- Provided data:
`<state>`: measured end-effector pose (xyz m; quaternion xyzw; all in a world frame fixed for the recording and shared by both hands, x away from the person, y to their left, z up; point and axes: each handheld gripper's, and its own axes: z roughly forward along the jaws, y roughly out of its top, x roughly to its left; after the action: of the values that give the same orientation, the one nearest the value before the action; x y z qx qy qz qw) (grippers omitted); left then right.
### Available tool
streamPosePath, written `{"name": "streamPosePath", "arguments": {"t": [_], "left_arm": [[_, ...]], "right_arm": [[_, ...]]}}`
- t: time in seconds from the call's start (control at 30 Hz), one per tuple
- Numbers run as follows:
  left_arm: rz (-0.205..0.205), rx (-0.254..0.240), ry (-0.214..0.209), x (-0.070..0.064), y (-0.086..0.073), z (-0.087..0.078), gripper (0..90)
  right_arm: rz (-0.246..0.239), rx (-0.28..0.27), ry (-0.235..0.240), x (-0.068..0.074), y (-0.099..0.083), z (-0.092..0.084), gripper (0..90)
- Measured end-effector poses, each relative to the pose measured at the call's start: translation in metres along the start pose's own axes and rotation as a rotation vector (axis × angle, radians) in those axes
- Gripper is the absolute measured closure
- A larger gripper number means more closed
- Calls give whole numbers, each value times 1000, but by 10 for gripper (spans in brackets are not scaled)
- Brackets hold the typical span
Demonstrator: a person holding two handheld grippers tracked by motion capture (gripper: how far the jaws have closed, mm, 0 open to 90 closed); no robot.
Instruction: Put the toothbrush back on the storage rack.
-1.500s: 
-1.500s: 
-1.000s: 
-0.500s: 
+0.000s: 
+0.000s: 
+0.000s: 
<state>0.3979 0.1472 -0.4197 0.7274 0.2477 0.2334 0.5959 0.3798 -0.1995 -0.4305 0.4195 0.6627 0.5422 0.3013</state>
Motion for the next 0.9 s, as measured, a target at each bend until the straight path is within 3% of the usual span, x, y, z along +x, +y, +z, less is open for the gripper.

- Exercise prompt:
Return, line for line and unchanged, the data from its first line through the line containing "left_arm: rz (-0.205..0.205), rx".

- Result:
`<state>`: measured end-effector pose (xyz m; quaternion xyzw; all in a world frame fixed for the recording and shared by both hands, x away from the person, y to their left, z up; point and axes: each handheld gripper's, and its own axes: z roughly forward along the jaws, y roughly out of its top, x roughly to its left; after the action: of the values that give the same orientation, the one nearest the value before the action; x y z qx qy qz qw) (grippers omitted); left then right.
### Available tool
streamPosePath, written `{"name": "streamPosePath", "arguments": {"t": [_], "left_arm": [[_, ...]], "right_arm": [[_, ...]]}}`
- t: time in seconds from the call's start (control at 30 Hz), one per tuple
- Numbers run as follows:
  left_arm: rz (-0.205..0.205), rx (-0.254..0.240), ry (-0.214..0.209), x (-0.070..0.064), y (-0.086..0.073), z (-0.087..0.078), gripper (0..90)

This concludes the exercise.